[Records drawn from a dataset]
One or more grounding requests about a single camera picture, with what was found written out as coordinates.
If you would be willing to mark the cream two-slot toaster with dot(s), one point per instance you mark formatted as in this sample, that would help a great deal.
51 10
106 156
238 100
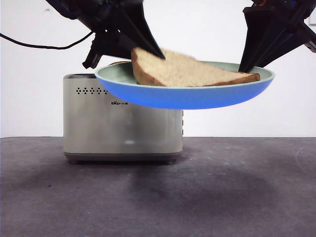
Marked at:
118 130

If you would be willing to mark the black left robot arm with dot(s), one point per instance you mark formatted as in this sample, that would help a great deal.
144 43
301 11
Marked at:
93 12

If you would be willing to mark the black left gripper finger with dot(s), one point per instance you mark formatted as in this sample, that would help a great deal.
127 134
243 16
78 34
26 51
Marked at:
140 32
116 43

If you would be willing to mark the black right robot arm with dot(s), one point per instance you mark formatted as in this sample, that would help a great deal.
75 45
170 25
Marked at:
296 10

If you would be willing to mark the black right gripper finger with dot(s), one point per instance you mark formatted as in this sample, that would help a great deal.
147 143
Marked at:
284 42
256 32

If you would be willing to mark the small brown bread slice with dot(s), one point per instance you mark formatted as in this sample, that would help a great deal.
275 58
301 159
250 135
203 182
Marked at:
119 63

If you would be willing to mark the large brown bread slice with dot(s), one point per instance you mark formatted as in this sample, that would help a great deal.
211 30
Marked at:
177 71

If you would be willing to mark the pale green round plate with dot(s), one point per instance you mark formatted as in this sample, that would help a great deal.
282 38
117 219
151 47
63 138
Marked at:
182 97

◆ **Your objective**:
If a line in the data holds the string "robot", copy that line.

◆ **Response box**:
If you would be willing to mark the black left robot arm with dot(s), one point per instance you mark formatted as in this sample, that would help a great deal.
If you would be willing to mark the black right robot arm with dot(s), one point per instance you mark formatted as in this sample, that would help a great deal.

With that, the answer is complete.